Working data.

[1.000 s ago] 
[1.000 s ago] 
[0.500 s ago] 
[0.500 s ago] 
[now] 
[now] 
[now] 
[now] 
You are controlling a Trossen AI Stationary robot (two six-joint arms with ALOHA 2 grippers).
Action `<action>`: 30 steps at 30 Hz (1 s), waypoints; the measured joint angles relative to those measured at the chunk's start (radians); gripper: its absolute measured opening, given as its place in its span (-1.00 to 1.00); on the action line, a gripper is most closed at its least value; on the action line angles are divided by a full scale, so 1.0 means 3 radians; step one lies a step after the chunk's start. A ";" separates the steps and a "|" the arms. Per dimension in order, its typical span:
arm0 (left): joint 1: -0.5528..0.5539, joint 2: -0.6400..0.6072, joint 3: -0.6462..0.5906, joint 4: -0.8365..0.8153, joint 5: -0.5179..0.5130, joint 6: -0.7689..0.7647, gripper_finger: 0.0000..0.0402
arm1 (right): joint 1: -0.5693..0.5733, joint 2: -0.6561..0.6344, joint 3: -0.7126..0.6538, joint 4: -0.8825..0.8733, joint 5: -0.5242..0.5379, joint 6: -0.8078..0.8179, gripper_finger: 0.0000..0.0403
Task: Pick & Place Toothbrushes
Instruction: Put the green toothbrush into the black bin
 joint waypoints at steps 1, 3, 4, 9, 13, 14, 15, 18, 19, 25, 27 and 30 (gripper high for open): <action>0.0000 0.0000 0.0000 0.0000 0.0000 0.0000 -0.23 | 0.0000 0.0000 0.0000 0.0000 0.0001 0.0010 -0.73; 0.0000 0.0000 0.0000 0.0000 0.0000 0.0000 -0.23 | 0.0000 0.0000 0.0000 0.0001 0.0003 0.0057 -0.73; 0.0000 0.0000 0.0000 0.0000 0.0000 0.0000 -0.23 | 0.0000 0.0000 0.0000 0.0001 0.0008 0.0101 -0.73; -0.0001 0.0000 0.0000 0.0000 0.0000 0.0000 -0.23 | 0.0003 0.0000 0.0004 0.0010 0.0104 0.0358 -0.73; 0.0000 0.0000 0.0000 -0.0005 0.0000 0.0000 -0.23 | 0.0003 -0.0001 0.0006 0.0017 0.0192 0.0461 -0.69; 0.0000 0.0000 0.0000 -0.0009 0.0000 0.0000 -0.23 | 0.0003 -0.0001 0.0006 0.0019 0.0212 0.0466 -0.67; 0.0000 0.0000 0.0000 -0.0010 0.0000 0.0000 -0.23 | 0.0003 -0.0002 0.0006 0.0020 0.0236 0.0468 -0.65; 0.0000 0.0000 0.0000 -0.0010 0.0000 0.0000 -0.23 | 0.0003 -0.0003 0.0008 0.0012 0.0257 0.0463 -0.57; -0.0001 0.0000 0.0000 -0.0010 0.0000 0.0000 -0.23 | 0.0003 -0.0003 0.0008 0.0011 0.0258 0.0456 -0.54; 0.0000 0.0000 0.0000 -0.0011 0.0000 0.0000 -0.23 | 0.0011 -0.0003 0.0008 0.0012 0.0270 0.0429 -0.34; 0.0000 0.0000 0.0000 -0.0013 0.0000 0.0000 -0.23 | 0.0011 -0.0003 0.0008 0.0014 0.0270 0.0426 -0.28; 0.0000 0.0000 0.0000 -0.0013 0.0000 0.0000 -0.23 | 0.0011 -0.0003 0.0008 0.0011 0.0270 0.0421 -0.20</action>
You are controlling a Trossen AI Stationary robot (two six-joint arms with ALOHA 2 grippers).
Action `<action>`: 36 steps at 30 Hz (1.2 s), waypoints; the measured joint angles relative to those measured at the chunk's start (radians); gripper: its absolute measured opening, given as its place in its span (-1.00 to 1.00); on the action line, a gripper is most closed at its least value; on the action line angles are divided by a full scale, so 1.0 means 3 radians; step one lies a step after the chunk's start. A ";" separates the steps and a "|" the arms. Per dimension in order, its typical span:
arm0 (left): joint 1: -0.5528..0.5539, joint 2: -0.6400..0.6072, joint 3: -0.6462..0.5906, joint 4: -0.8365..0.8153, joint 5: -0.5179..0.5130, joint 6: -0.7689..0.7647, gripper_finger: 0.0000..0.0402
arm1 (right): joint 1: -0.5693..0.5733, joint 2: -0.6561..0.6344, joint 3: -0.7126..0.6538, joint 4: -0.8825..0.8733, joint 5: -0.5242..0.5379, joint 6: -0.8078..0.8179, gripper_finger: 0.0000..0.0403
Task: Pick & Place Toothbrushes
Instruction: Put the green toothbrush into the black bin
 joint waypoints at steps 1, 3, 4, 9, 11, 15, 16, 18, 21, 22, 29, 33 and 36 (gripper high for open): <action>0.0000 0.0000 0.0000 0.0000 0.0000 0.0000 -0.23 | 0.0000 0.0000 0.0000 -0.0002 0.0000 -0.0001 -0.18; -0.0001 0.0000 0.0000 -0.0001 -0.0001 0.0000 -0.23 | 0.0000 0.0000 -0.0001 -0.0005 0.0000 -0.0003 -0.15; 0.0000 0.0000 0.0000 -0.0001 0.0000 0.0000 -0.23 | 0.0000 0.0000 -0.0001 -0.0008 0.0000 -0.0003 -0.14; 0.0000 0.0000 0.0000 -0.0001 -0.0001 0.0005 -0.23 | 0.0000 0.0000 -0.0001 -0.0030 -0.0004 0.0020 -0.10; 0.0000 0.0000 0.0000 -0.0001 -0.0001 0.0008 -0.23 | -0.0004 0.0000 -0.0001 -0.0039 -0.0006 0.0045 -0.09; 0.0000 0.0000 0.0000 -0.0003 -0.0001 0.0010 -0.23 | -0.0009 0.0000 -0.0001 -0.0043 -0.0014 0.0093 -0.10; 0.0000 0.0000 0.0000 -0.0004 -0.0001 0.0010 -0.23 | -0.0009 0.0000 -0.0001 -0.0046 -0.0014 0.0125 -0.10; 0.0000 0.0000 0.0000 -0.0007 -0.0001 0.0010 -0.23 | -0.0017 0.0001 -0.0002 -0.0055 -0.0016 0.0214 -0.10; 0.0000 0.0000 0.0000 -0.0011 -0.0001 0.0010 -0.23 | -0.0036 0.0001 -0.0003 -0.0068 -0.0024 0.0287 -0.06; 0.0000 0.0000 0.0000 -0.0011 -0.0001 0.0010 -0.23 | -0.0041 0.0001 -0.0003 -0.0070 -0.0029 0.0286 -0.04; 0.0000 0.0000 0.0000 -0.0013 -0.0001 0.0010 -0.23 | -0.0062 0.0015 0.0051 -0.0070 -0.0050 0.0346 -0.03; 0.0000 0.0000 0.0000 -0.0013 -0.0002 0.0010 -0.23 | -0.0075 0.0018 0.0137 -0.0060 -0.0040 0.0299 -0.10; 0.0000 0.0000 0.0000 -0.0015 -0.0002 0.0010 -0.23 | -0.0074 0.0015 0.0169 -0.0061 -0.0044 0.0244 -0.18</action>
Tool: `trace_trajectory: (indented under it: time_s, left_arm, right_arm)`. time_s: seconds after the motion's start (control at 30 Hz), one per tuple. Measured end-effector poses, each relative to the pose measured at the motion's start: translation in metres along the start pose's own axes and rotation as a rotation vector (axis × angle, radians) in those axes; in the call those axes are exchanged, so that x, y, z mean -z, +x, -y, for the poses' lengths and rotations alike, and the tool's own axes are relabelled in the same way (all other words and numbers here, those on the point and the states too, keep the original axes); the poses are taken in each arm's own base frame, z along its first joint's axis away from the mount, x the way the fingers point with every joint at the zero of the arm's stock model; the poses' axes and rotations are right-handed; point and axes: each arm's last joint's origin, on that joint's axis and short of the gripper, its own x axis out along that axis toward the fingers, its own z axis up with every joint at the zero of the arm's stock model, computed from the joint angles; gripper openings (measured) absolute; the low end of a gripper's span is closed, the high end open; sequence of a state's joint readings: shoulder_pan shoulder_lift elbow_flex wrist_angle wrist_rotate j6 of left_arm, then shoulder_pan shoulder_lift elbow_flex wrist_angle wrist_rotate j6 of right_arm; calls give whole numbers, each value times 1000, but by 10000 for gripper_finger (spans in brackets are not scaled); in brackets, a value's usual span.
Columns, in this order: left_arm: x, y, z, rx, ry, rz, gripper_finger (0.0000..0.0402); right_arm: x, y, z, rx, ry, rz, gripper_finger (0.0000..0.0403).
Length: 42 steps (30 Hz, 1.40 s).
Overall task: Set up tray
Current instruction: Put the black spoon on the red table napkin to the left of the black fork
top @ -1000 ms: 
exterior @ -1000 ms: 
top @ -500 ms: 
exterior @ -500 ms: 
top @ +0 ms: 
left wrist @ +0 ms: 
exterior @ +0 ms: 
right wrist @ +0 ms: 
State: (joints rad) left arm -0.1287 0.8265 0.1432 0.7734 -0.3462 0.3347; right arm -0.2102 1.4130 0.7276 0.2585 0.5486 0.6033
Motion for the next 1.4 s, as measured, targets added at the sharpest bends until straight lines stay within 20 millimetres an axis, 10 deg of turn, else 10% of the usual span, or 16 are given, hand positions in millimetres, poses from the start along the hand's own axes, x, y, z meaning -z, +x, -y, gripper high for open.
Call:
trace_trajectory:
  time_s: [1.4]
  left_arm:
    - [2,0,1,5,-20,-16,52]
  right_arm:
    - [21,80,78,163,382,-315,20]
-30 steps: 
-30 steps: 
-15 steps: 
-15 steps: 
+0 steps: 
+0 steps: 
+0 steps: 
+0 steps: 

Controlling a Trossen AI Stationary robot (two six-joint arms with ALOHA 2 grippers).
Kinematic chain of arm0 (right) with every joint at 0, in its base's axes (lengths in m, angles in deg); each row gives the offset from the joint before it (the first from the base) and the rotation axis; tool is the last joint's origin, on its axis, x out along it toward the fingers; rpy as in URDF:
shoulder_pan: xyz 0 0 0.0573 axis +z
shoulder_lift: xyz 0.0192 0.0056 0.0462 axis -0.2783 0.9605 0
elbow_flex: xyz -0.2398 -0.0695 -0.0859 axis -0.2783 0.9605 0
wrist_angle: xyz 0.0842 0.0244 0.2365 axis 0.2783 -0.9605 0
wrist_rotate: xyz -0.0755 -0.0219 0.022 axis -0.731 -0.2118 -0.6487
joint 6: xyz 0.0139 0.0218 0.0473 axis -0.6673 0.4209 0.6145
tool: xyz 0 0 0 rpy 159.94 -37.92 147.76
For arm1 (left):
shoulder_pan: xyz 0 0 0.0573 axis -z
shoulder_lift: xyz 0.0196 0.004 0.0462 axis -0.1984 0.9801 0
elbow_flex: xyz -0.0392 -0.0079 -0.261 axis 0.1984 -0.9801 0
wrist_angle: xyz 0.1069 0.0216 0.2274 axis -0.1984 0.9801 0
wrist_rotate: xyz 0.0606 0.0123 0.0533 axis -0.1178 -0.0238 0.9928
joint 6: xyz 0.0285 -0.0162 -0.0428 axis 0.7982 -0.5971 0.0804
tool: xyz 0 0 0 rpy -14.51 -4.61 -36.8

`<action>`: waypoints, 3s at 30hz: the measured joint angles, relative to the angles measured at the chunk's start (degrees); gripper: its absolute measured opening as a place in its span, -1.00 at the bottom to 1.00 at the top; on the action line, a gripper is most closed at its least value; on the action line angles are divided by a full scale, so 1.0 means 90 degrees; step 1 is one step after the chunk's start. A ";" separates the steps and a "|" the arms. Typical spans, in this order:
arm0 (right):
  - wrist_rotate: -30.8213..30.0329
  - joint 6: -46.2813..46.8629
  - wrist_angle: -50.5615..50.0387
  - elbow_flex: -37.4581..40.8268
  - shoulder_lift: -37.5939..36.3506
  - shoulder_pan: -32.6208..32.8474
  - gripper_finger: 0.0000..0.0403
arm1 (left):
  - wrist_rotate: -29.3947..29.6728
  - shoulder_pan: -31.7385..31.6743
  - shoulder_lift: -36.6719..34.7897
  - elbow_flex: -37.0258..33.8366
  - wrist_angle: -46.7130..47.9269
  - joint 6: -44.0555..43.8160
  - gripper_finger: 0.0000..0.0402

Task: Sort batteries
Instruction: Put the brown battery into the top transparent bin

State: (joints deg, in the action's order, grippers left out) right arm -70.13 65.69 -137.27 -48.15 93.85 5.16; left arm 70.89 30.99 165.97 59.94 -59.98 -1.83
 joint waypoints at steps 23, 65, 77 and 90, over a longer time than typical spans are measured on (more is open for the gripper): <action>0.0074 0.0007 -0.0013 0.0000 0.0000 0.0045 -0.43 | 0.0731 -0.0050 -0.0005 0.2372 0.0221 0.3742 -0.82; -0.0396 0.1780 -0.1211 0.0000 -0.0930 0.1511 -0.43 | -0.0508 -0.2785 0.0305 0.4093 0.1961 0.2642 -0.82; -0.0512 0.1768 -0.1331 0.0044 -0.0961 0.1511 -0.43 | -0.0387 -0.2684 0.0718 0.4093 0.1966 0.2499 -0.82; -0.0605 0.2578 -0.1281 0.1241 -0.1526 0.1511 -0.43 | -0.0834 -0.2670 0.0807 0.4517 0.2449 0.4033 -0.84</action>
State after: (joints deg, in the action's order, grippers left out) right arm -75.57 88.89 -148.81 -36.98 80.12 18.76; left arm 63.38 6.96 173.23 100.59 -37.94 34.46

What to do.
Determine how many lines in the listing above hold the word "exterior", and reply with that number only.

Answer box.
3